### PROBLEM
Copy out each line of the data that holds the word "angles".

### PROVIDED DATA

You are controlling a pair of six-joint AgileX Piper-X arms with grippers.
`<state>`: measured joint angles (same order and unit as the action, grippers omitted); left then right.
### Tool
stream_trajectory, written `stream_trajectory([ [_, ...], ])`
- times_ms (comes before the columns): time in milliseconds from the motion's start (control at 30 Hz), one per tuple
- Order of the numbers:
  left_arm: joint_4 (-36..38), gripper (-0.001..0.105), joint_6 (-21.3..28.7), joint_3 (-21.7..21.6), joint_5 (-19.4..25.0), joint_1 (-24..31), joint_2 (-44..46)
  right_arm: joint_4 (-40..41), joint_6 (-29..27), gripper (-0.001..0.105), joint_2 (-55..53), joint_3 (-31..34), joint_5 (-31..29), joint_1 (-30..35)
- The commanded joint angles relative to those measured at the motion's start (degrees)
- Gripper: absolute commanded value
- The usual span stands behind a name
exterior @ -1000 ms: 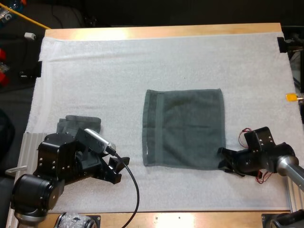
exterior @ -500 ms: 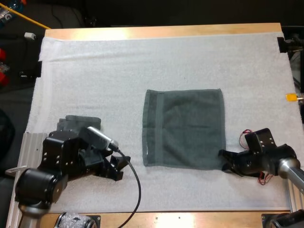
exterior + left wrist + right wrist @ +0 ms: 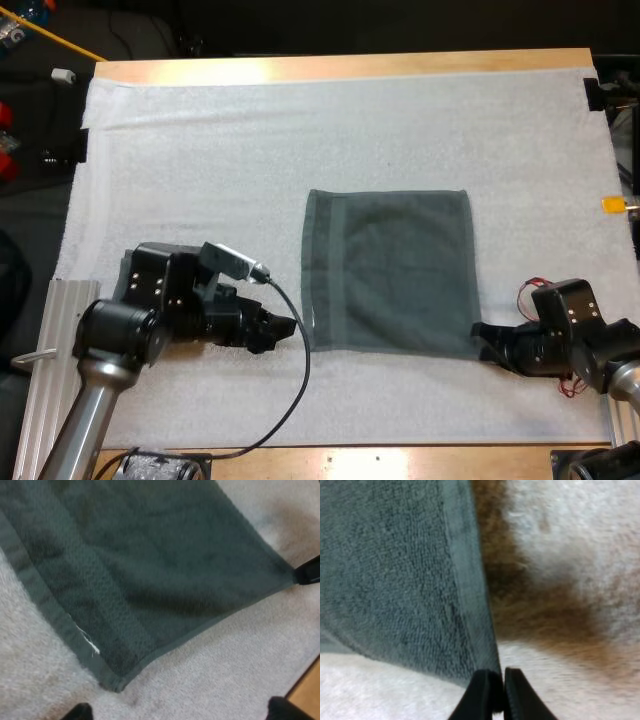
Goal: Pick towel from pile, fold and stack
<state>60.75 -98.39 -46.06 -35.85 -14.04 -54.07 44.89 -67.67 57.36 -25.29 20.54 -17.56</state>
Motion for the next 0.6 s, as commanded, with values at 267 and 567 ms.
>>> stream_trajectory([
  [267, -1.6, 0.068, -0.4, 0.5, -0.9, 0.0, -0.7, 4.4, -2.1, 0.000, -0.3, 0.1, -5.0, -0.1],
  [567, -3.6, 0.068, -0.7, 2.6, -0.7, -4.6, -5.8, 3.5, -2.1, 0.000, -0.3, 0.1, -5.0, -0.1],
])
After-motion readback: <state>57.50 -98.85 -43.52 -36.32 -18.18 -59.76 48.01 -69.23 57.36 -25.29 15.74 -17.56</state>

### SOLUTION FOR THIS TASK
`<state>`: measured joint angles (same order and unit as the action, grippers omitted); left then right.
- The commanded joint angles relative to those measured at the motion's start (degrees)

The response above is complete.